Piromidic acidの基礎的, 臨床的検討 (第1報)
とくに抗菌力, 併用効果, 体液中活性濃度, 代謝物濃度について
1971 年 19 巻 5 号 p. 333-342
詳細
1971 年 19 巻 5 号 p. 333-342
Fundamental studies on a new synthetic chemotherapeutic agent, piromidic acid were performed with the results which may be summarized as follows :
1) In a study by the agar plate dilution method on a total of 67 strains of 13 species, E. coli, Shigella, Salmonella and Proteus-Providence were found to be fairly sensitive to the agent with the MICs of 25μg/ml or less. Klebsiella was slightly sensitive to it with the MICs of 100μg/ml or less. Pseudomonas was found to be resistant with the MICs of more than 400μg/ml. Staphylococci were fairly sensitive to it with the MICs of 25μg/ml or less.
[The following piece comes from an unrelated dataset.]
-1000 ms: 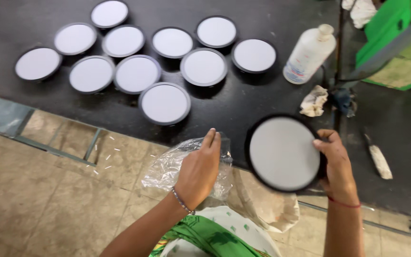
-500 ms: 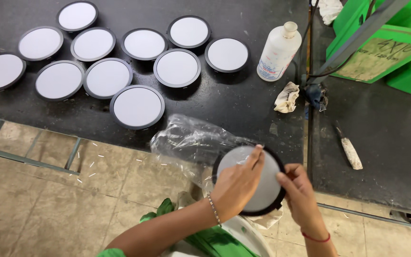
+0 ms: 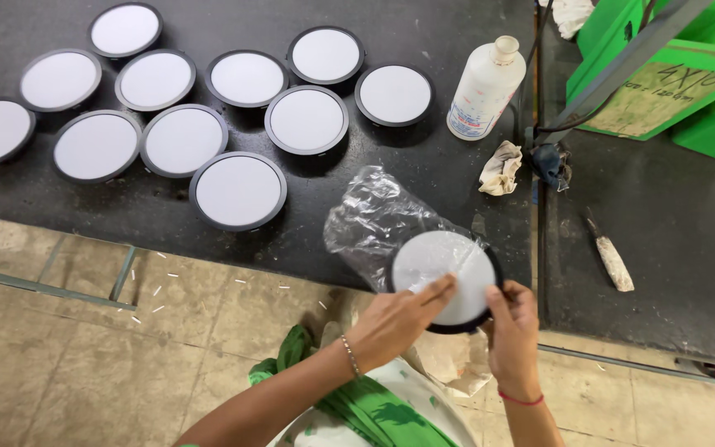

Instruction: The person wipes the surface of a round LED light with a cloth, then wraps it in a plastic bag. The person repeats this process for several LED lights, placing the wrapped units on the table.

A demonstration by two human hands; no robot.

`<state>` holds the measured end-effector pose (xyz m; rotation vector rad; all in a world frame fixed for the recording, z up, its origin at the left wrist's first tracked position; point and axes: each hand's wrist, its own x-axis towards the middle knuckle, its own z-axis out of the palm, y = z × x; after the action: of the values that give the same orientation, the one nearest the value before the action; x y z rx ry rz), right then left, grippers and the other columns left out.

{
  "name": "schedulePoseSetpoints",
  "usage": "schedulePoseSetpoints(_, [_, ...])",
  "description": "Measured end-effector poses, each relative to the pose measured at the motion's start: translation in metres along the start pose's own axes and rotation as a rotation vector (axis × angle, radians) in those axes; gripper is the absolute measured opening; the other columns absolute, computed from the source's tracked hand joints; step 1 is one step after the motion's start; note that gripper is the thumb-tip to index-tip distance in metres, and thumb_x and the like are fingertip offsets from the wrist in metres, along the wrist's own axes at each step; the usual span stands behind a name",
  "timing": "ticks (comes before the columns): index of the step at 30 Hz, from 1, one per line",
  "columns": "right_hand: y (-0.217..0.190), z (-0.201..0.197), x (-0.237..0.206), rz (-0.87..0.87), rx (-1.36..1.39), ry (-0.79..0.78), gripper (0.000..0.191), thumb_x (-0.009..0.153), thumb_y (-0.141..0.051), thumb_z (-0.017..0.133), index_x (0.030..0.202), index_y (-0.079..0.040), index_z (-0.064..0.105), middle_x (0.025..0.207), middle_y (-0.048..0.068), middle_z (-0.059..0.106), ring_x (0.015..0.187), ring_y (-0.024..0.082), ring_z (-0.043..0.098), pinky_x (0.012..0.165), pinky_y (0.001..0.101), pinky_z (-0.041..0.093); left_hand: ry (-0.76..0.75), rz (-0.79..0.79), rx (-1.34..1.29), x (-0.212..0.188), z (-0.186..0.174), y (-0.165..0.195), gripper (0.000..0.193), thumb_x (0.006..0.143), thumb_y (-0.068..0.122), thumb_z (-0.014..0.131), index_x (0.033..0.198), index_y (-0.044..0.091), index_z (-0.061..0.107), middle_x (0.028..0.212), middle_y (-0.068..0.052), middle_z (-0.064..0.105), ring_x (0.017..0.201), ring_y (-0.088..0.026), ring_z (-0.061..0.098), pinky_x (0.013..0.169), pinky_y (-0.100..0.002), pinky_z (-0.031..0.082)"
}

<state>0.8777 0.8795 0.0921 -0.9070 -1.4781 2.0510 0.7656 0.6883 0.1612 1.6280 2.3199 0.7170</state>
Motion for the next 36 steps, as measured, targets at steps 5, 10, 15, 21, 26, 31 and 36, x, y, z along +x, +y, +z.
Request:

2) The antimicrobial activities of β-hydroxypiromidic acid and substance N (5, 8-Dihydro-8-ethyl-5-oxo-2-aminopyrido [2, 3-d] pyrimidine-6-carboxylic acid) which had been known to be its metabolites were campared with those of piromidic acid. β-Hydroxypiromidic acid showed 1 to 4 times higher activities against Gram-negative rods but 2 times or more lower activities against Staphylococcus than piromidic acid. Substance N showed considerably lower activities with the MICs of more than 100μg/ml.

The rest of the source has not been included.